Point de méthode à garder en tête : la stéatose hépatique n'a pas été confirmée par imagerie ou biopsie dans cette étude, mais estimée à partir d'un indice calculé (le fatty liver index), une limite classique des grandes cohortes comme la UK Biobank.
Un marqueur génétique, un marqueur modifiable
La lipoprotéine(a) est un marqueur particulier : elle est très largement déterminée génétiquement, et le mode de vie (alimentation, exercice) n'a quasiment aucun effet dessus, contrairement au LDL ou aux triglycérides classiques. Ce qui rend son dosage intéressant, c'est justement qu'elle ne varie quasiment pas dans le temps : un seul dosage à l'âge adulte suffit généralement pour connaître son statut à vie.

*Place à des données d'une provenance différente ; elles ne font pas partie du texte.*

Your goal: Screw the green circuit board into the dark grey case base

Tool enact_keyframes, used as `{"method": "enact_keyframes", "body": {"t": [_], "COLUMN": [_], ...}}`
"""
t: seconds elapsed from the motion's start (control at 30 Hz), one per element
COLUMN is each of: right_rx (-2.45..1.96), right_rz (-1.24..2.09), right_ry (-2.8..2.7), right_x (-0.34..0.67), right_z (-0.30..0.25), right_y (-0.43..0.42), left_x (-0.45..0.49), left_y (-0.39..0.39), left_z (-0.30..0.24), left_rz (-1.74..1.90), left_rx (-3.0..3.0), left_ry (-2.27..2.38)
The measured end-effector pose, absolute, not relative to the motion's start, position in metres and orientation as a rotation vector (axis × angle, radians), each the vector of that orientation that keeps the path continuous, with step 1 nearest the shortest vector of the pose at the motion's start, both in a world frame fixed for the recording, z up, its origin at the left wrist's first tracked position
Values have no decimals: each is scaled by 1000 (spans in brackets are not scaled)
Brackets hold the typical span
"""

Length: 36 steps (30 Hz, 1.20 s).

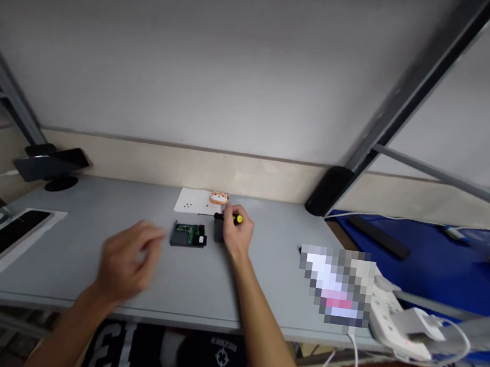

L'index TyG, à l'inverse, reflète la résistance à l'insuline, un état qui répond à l'alimentation, à l'activité physique et à la perte de poids quand elle est nécessaire. C'est le levier sur lequel il est possible d'agir concrètement quand on découvre une stéatose hépatique avec ces deux marqueurs testés.
En pratique
Si vous avez une stéatose hépatique diagnostiquée, ou un score de risque métabolique élevé, faire doser sa Lp(a) une fois dans sa vie et suivre sa glycémie à jeun et ses triglycérides pour estimer sa résistance à l'insuline permet de savoir dans quel groupe de risque vous vous situez. Si la Lp(a) est élevée, elle ne se corrige pas par le mode de vie, mais elle change la priorité à donner au reste du bilan cardiovasculaire. Si la résistance à l'insuline est élevée, c'est le paramètre sur lequel concentrer les efforts (alimentation, activité physique, perte de poids), en particulier si la Lp(a) est déjà haute.